Avant l'annonce du jeu à la Gamescom 2013, l'équipe est extrêmement motivée car elle sent qu'elle est dans la bonne direction. Le boulot est cependant intense et la date butoir, auparavant prévue pour fin 2013, doit être postposée à l'année suivante. Il faut néanmoins abandonner d'autres fonctionnalités, tel le Devil's Hand. Il s'agissait de 52 démons extrêmement puissants et disséminés un peu partout dans le monde. Les joueurs allaient devoir les traquer, un par un, et collectionner les kills. Cependant, le boulot était trop conséquent et cette fonctionnalité fut abandonnée.

L'autre gros morceau est maintenant d'abandonner l'hôtel des ventes. L'idée de départ était de proposer un espace sécurisé aux joueurs, qui allaient parfois sur des sites tiers effectuer ce type de transactions, avec toutes les arnaques qui peuvent en découler. Mais l'HV va finalement réduire l'intérêt du loot, ce qui est inconcevable pour un jeu comme Diablo III. 

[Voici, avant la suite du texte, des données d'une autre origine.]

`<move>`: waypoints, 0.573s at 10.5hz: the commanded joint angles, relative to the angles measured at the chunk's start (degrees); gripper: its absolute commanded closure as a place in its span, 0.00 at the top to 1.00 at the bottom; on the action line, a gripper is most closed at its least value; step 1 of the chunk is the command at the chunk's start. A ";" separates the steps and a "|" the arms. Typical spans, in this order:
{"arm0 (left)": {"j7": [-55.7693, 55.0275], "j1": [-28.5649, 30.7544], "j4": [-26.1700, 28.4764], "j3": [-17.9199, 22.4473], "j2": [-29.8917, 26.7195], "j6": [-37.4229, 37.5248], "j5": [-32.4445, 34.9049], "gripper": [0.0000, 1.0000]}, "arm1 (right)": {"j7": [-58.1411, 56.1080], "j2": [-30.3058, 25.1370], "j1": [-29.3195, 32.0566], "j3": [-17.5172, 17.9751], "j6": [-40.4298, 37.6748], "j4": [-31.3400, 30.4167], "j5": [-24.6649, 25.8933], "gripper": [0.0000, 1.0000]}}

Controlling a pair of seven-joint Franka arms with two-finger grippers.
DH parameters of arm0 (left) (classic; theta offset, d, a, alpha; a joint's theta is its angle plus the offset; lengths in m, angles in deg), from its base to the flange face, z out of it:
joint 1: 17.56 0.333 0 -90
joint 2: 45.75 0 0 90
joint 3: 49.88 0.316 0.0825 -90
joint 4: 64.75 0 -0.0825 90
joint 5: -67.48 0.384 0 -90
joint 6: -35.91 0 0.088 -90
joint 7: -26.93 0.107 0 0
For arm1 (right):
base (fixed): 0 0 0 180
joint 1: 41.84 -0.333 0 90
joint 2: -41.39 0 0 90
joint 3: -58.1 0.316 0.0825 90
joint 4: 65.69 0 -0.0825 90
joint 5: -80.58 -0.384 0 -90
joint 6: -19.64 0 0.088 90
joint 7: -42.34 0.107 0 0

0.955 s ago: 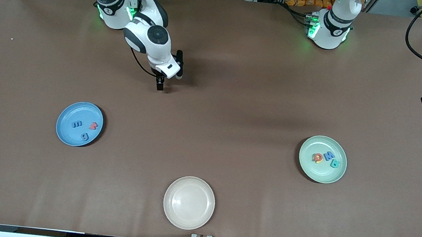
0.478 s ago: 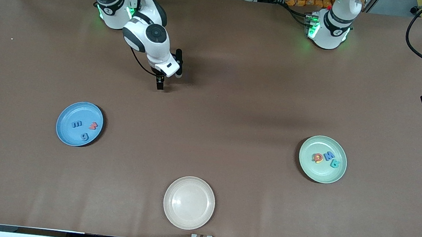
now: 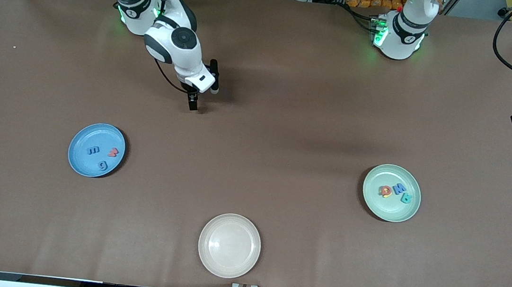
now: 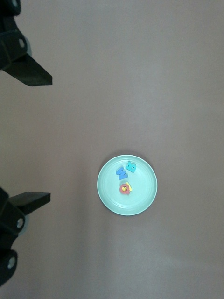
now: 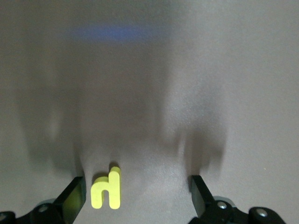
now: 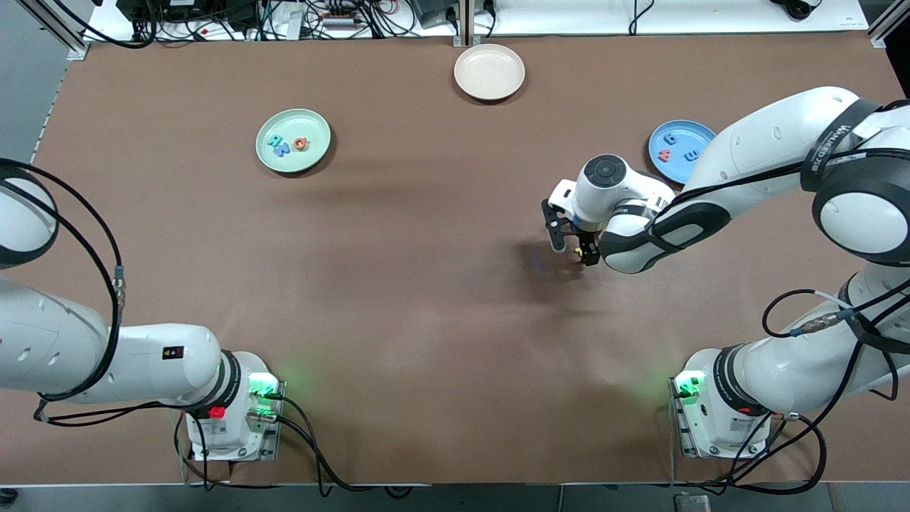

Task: Sort upper and lower case letters into plates
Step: 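Grasp the yellow h with the right gripper and lift it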

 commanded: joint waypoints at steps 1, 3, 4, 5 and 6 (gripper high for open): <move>-0.85 0.31 0.22 0.05 -0.68 0.85 -0.77 1.00 | -0.01 -2.20 0.83 0.37 1.03 -1.91 1.27 1.00; -0.85 0.31 0.22 0.13 -0.59 1.55 -0.68 1.00 | -0.01 -2.20 0.83 0.37 1.03 -1.91 1.18 1.00; -0.85 0.31 0.22 0.13 -0.59 1.64 -0.77 1.00 | -0.01 -2.20 0.83 0.37 1.11 -1.99 1.27 1.00; -0.85 0.31 0.22 0.05 -0.50 1.64 -0.68 1.00 | -0.01 -2.46 0.83 0.37 1.03 -1.99 1.27 0.47; -0.85 0.31 0.22 0.05 -0.50 1.73 -0.77 1.00 | -0.10 -2.73 0.83 0.37 1.03 -2.08 1.27 0.03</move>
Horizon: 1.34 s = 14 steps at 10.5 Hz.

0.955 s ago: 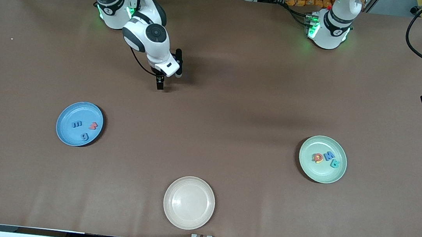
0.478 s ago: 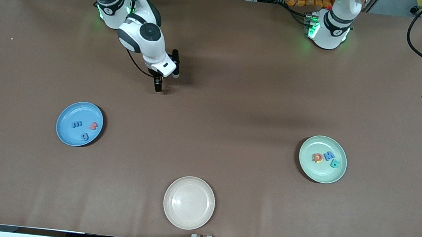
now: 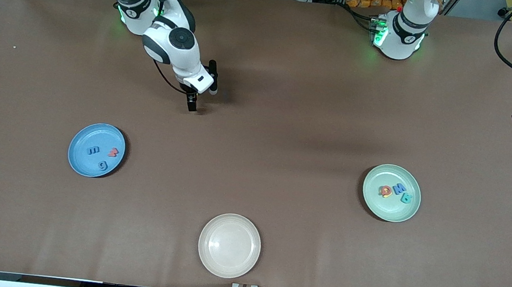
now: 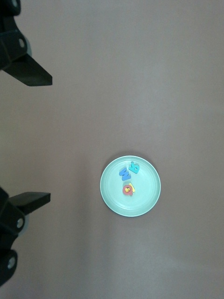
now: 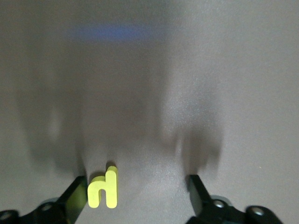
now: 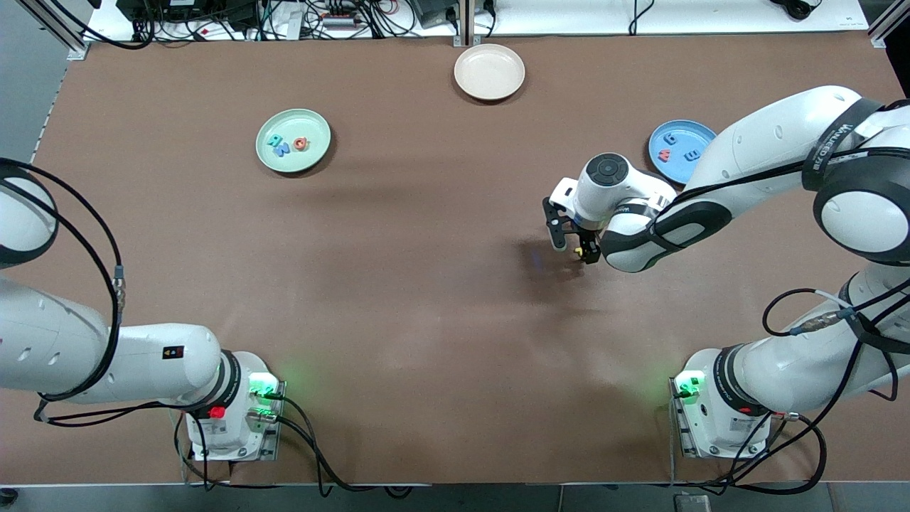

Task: Sort upper and lower case letters into plates
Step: 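Grasp the yellow h with the right gripper and lift it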

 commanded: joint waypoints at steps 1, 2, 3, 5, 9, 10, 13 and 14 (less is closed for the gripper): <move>-0.85 0.18 0.21 0.00 -0.50 0.78 -0.77 1.00 | -0.79 -2.55 0.74 0.36 0.70 -2.08 1.44 0.00; -0.85 0.18 0.21 0.00 -0.50 0.78 -0.77 1.00 | -0.80 -2.55 0.83 0.36 0.78 -2.08 3.01 0.00; -0.85 0.18 0.21 0.00 -0.42 0.78 -0.77 1.00 | -0.71 -2.55 1.01 0.27 0.78 -1.99 3.81 0.00; -0.85 0.18 0.21 0.00 -0.42 0.78 -0.77 1.00 | -0.71 -3.25 1.36 0.10 0.70 -1.81 3.82 0.00; -0.41 0.09 0.13 0.00 -0.33 0.78 -0.68 1.00 | 1.30 -3.61 1.45 -6.29 0.70 3.27 3.73 0.00; -0.23 0.09 0.04 0.00 -0.15 0.78 -0.59 1.00 | 1.48 -3.61 1.45 -9.97 0.70 5.11 3.64 0.00; -0.14 0.00 0.04 0.00 -0.06 0.78 -0.59 1.00 | 6.65 -3.61 5.21 -12.21 0.70 8.81 3.03 0.00; -0.14 0.00 0.04 -0.09 -0.06 0.78 -0.59 1.00 | 8.85 -3.43 6.62 -13.42 0.61 10.21 3.03 0.00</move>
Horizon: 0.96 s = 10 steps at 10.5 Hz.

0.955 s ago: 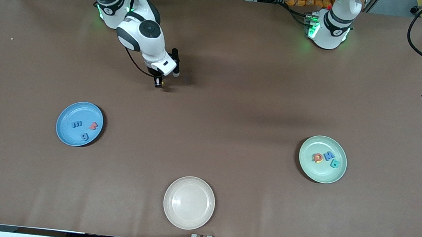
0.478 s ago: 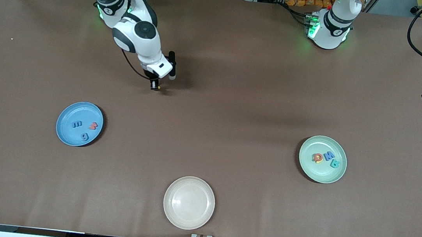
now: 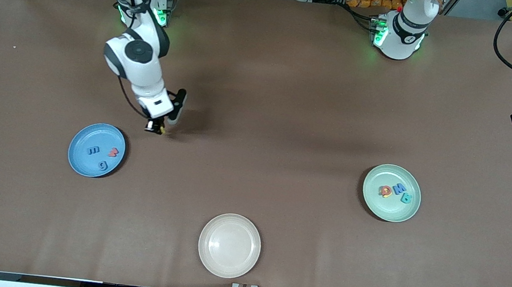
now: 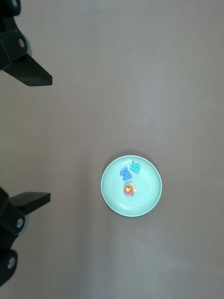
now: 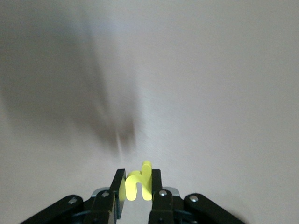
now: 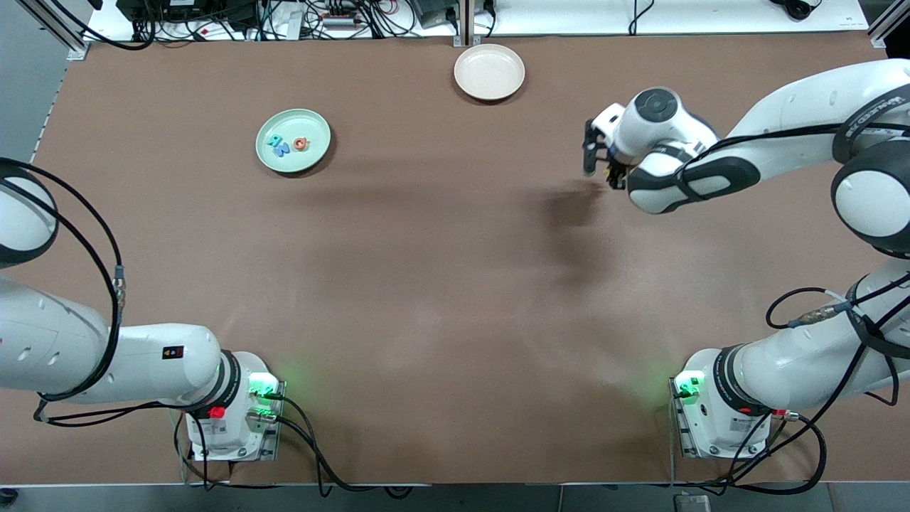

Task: Sort upper and lower case letters into plates
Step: 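Carry the yellow h to the blue plate and release it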

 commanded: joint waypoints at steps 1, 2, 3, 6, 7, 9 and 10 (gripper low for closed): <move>-0.14 0.04 -0.05 -0.04 -0.21 0.71 -0.59 1.00 | 5.13 -0.45 2.22 -2.71 -0.40 2.64 0.91 0.00; -0.06 0.13 -0.05 -0.04 -0.21 0.71 -0.68 1.00 | 5.23 -0.37 2.40 -5.60 -0.66 4.31 1.00 0.00; -0.14 0.04 -0.14 -0.21 -0.47 1.14 -0.59 1.00 | 5.32 -0.19 2.40 -8.59 -0.75 5.11 1.00 0.00; -0.06 0.13 -0.49 -0.12 -0.65 2.11 -0.15 1.00 | 4.79 0.69 4.23 -14.32 -0.84 6.88 1.79 0.00; -0.14 0.13 -0.49 -0.04 -0.56 2.11 -0.15 1.00 | 4.79 1.12 5.90 -14.50 -0.84 6.88 1.88 0.00; -0.14 0.22 -0.49 0.05 -0.56 2.11 -0.15 1.00 | 6.97 1.57 6.70 -14.50 -0.67 6.88 1.00 1.00; -0.06 0.13 -0.49 -0.03 -0.56 2.11 -0.24 1.00 | 8.73 1.48 6.62 -14.50 -0.75 6.88 0.91 1.00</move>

Un groupe de joueurs, nommé Ironborn, attire d'ailleurs l'intérêt de Blizzard. Le groupe joue, comme nous tous, à Diablo III, mais se passe complètement de l'hôtel des ventes. L'expérience est nettement plus agréable et cette communauté demande à Blizzard de proposer un mode "Ironborn" à son titre. Ce type de suggestion, ajoutée au feedback très négatif d'une partie de la communauté, va venir titiller Blizzard jusque dans les hautes sphères.

C'est lors d'une réunion que Mike Morhaime demande à Josh ce qu'il faut faire à son sujet. Selon ce dernier, il faut supprimer l'HV, purement et simplement. La décision se prend ainsi assez rapidement, car tous sont conscients qu'elle apporte plus de problèmes que de solutions. Josh estime d'ailleurs que Mike Morhaime y est pour beaucoup dans la décision. C'est un vrai gamer et il aime ses joueurs. Il savait que ce ne serait pas facile, mais que c'était la bonne décision à prendre. Le 17 septembre 2013, Blizzard annonce la fin de l'HV pour mars 2014, et une nouvelle ère s'ouvre pour la communauté.

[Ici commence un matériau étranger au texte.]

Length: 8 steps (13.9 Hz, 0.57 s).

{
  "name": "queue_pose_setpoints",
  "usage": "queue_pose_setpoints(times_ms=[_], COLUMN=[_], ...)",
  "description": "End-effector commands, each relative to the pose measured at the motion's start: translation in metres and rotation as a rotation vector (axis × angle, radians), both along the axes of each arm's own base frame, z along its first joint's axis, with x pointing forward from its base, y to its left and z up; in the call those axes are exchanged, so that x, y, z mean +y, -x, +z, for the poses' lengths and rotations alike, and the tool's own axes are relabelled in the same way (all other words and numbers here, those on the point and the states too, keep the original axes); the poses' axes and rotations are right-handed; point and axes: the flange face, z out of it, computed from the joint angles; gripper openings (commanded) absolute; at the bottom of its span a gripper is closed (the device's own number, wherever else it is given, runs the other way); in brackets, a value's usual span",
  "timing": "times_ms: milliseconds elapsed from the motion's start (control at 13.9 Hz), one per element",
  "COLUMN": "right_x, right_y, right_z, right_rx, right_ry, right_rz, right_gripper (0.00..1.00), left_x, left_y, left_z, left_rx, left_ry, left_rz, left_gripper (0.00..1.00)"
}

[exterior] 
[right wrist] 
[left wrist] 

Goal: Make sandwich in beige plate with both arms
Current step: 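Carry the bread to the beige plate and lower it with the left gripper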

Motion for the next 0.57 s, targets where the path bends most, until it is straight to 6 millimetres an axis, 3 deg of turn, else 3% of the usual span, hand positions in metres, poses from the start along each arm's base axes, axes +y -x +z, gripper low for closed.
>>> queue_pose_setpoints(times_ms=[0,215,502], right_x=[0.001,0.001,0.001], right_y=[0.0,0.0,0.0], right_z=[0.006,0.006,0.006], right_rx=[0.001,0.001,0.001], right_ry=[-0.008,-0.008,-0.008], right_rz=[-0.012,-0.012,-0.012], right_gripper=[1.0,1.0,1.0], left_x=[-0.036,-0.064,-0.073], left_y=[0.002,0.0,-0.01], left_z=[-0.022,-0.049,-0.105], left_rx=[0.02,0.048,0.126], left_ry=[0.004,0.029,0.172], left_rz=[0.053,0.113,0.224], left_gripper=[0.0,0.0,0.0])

La sortie de Reaper of Souls marque une nouvelle étape pour Diablo III, et rend espoir à tous. Même les messages d'erreur sont revus afin de les rendre plus clairs pour tout le monde. Dans les mois qui suivent, les joueurs sont au rendez-vous, et la version console est très bien accueillie, tant sur PS3 et Xbox 360 que l'année suivante sur PS4 et Xbox One. Diablo III continue d'ailleurs de se vendre comme des petits pains, avec 30 millions de copies vendues entre mai 2012 et août 2015. Un succès colossal.

Depuis lors, Blizzard n'a pas relâché ses efforts et nous avons eu droit à de nombreux patchs de contenu, tous gratuits. Seul le Nécromancien a demandé aux joueurs de mettre la main au portefeuille. Pour Josh Mosqueira, il est cependant temps de trouver de nouveaux défis, ce qu'il va faire avec Rob Pardo chez Bonfire Studios.

Blizzard est un des meilleurs studios de développement au monde, c'est indéniable. Mais l'histoire de Diablo III nous prouve que, même avec des moyens presque illimités, on n'est jamais à l'abri d'une erreur. Diablo III était un diamant brute, et Reaper of Souls est venu le tailler, tout comme Lord of Destruction pour Diablo II.

Comme le dit très bien Jason Schreier dans sa conclusion, de nombreux joueurs ont pensé, en 2012, que Diablo III était maudit. Mais il ne l'était pas.